▸ EXERCISE INSTRUCTIONS
How many lines in the records below contain the word "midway"? State that number and nothing more.

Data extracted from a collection
-*-

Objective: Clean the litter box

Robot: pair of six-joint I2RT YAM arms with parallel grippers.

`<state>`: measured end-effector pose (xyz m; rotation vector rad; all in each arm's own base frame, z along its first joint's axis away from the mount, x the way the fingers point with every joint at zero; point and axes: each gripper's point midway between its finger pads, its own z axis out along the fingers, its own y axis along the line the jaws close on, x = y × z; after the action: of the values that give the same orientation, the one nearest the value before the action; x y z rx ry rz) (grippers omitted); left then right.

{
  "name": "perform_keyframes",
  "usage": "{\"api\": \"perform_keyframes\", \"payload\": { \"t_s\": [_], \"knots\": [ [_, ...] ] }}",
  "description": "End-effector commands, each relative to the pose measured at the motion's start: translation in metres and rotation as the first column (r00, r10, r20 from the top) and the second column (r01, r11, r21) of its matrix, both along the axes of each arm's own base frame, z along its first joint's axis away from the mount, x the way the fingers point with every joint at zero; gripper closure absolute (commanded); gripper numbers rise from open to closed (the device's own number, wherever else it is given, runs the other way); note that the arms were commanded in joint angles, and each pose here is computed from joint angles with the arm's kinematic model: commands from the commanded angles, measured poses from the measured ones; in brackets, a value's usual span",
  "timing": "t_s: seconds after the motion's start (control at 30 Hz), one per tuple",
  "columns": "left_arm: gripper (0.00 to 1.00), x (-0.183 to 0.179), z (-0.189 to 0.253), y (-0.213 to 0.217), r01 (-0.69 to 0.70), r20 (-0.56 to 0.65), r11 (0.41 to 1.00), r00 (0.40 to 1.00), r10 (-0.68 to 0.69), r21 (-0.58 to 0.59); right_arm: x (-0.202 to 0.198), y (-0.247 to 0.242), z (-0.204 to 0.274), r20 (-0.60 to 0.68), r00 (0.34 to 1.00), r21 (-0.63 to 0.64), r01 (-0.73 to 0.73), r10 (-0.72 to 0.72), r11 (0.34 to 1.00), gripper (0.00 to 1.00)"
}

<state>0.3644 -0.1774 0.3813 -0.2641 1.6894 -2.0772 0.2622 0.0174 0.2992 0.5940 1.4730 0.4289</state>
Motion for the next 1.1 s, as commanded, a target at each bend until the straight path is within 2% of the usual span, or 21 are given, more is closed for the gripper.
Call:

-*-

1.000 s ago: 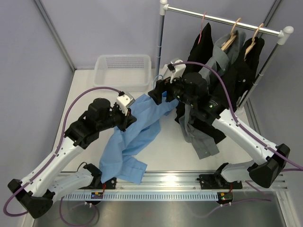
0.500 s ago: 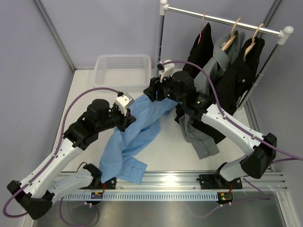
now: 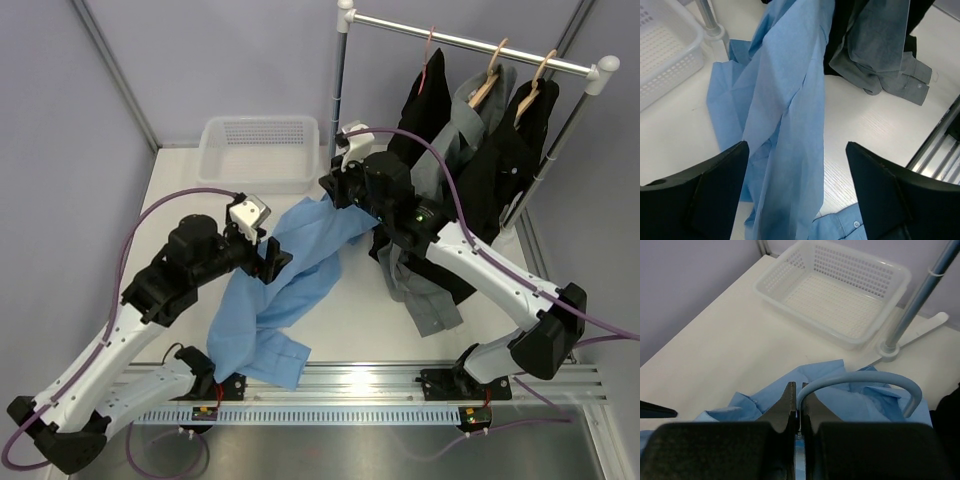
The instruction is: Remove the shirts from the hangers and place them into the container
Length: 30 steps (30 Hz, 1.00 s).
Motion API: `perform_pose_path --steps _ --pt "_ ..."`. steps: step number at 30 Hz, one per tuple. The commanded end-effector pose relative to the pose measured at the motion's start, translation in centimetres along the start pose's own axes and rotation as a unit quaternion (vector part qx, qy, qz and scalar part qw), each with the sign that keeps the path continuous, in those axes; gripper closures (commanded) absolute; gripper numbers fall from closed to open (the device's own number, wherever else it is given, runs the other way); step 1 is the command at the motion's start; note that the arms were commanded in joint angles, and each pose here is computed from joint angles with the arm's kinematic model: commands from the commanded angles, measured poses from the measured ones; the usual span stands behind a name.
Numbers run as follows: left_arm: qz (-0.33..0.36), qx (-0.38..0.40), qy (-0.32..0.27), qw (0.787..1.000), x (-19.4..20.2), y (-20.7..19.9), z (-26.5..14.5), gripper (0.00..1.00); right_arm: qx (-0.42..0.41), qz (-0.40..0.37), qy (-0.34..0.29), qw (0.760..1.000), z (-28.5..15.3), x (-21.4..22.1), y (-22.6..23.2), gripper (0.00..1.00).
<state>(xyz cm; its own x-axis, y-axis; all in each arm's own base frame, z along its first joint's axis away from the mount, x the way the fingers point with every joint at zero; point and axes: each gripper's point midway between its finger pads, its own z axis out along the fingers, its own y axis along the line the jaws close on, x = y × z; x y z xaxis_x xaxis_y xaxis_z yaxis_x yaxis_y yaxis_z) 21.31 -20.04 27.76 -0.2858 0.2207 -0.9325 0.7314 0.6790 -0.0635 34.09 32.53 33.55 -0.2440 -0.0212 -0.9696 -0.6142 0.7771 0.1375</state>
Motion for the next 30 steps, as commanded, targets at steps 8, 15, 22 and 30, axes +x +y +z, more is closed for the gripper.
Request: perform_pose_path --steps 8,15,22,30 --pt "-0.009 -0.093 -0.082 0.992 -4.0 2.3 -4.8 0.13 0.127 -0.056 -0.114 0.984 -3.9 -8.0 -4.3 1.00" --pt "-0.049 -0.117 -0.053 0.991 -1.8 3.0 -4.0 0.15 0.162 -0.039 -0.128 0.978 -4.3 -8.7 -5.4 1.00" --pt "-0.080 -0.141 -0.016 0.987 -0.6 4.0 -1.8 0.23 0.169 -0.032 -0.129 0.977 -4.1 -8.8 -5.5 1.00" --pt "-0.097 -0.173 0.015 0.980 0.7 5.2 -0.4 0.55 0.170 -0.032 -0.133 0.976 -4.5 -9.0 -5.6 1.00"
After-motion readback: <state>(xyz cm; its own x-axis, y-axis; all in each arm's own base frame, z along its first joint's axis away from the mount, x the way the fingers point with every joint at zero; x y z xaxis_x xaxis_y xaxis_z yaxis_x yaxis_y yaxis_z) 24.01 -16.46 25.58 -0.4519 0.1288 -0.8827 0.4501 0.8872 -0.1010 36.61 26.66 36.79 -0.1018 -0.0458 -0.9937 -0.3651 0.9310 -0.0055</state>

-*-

▸ EXERCISE SOLUTION
2